■ Information supplied
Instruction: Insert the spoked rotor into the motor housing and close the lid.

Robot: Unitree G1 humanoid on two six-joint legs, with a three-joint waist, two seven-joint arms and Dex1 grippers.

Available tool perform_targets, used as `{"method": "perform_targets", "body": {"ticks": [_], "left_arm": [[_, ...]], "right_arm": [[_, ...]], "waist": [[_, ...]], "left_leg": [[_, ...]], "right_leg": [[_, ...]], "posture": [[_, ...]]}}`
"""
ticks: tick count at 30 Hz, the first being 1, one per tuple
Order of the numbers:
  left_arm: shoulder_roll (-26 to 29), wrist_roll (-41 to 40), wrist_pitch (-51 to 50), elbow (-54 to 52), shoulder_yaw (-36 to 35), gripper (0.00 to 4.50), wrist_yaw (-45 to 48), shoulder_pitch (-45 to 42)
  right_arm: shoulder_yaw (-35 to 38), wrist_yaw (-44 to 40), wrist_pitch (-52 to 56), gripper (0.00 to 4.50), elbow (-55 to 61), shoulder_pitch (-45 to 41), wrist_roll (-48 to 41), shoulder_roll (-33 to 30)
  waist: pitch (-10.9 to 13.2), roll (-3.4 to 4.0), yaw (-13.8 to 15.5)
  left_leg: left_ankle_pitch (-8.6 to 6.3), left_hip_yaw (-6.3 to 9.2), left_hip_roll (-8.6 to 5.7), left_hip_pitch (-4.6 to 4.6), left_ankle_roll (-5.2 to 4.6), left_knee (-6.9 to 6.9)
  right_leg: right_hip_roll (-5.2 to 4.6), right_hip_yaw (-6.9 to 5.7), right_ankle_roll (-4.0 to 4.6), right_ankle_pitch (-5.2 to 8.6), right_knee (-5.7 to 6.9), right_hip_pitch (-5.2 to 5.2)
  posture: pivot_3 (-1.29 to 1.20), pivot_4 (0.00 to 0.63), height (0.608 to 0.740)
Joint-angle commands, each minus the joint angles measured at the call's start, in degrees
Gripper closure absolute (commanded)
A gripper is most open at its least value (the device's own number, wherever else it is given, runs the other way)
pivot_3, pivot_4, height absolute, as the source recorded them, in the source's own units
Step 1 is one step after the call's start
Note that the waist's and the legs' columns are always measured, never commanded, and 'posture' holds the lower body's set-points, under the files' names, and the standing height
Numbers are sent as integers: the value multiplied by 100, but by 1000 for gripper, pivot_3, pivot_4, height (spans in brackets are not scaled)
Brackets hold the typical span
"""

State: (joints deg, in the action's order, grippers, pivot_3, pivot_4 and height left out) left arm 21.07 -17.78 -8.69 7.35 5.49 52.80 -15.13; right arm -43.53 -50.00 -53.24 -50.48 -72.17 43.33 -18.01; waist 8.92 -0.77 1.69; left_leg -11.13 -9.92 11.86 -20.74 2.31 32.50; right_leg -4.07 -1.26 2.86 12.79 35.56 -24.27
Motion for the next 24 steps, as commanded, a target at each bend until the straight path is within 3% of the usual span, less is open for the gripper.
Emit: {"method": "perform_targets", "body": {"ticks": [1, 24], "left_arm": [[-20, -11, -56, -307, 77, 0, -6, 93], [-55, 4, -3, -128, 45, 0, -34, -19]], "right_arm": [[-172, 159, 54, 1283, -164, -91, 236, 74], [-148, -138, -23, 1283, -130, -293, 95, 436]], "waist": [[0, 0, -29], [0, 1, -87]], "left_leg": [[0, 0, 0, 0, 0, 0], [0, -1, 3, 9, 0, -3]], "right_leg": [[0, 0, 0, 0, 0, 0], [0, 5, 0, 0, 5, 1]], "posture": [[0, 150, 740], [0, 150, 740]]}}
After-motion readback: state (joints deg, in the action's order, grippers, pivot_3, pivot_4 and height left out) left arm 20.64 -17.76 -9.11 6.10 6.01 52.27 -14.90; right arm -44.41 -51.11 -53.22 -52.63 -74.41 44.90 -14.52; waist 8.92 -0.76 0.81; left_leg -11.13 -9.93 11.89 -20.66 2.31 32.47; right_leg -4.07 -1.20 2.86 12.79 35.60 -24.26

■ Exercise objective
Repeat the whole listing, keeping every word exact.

■ Answer box
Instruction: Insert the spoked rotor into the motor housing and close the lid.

Robot: Unitree G1 humanoid on two six-joint legs, with a three-joint waist, two seven-joint arms and Dex1 grippers.

Available tool perform_targets, used as `{"method": "perform_targets", "body": {"ticks": [_], "left_arm": [[_, ...]], "right_arm": [[_, ...]], "waist": [[_, ...]], "left_leg": [[_, ...]], "right_leg": [[_, ...]], "posture": [[_, ...]]}}`
"""
ticks: tick count at 30 Hz, the first being 1, one per tuple
Order of the numbers:
  left_arm: shoulder_roll (-26 to 29), wrist_roll (-41 to 40), wrist_pitch (-51 to 50), elbow (-54 to 52), shoulder_yaw (-36 to 35), gripper (0.00 to 4.50), wrist_yaw (-45 to 48), shoulder_pitch (-45 to 42)
  right_arm: shoulder_yaw (-35 to 38), wrist_yaw (-44 to 40), wrist_pitch (-52 to 56), gripper (0.00 to 4.50), elbow (-55 to 61), shoulder_pitch (-45 to 41), wrist_roll (-48 to 41), shoulder_roll (-33 to 30)
  waist: pitch (-10.9 to 13.2), roll (-3.4 to 4.0), yaw (-13.8 to 15.5)
  left_leg: left_ankle_pitch (-8.6 to 6.3), left_hip_yaw (-6.3 to 9.2), left_hip_roll (-8.6 to 5.7), left_hip_pitch (-4.6 to 4.6), left_ankle_roll (-5.2 to 4.6), left_knee (-6.9 to 6.9)
  right_leg: right_hip_roll (-5.2 to 4.6), right_hip_yaw (-6.9 to 5.7), right_ankle_roll (-4.0 to 4.6), right_ankle_pitch (-5.2 to 8.6), right_knee (-5.7 to 6.9), right_hip_pitch (-5.2 to 5.2)
  posture: pivot_3 (-1.29 to 1.20), pivot_4 (0.00 to 0.63), height (0.608 to 0.740)
Joint-angle commands, each minus the joint angles measured at the call's start, in degrees
Gripper closure absolute (commanded)
A gripper is most open at its least value (the device's own number, wherever else it is given, runs the other way)
pivot_3, pivot_4, height absolute, as the source recorded them, in the source's own units
Step 1 is one step after the call's start
Note that the waist's and the legs' columns are always measured, never commanded, and 'posture' holds the lower body's set-points, under the files' names, and the standing height
Numbers are sent as integers: the value multiplied by 100, but by 1000 for gripper, pivot_3, pivot_4, height (spans in brackets are not scaled)
Brackets hold the typical span
"""

State: (joints deg, in the action's order, grippers, pivot_3, pivot_4 and height left out) left arm 21.07 -17.78 -8.69 7.35 5.49 52.80 -15.13; right arm -43.53 -50.00 -53.24 -50.48 -72.17 43.33 -18.01; waist 8.92 -0.77 1.69; left_leg -11.13 -9.92 11.86 -20.74 2.31 32.50; right_leg -4.07 -1.26 2.86 12.79 35.56 -24.27
Motion for the next 24 steps, as commanded, a target at each bend until the straight path is within 3% of the usual span, less is open for the gripper.
Emit: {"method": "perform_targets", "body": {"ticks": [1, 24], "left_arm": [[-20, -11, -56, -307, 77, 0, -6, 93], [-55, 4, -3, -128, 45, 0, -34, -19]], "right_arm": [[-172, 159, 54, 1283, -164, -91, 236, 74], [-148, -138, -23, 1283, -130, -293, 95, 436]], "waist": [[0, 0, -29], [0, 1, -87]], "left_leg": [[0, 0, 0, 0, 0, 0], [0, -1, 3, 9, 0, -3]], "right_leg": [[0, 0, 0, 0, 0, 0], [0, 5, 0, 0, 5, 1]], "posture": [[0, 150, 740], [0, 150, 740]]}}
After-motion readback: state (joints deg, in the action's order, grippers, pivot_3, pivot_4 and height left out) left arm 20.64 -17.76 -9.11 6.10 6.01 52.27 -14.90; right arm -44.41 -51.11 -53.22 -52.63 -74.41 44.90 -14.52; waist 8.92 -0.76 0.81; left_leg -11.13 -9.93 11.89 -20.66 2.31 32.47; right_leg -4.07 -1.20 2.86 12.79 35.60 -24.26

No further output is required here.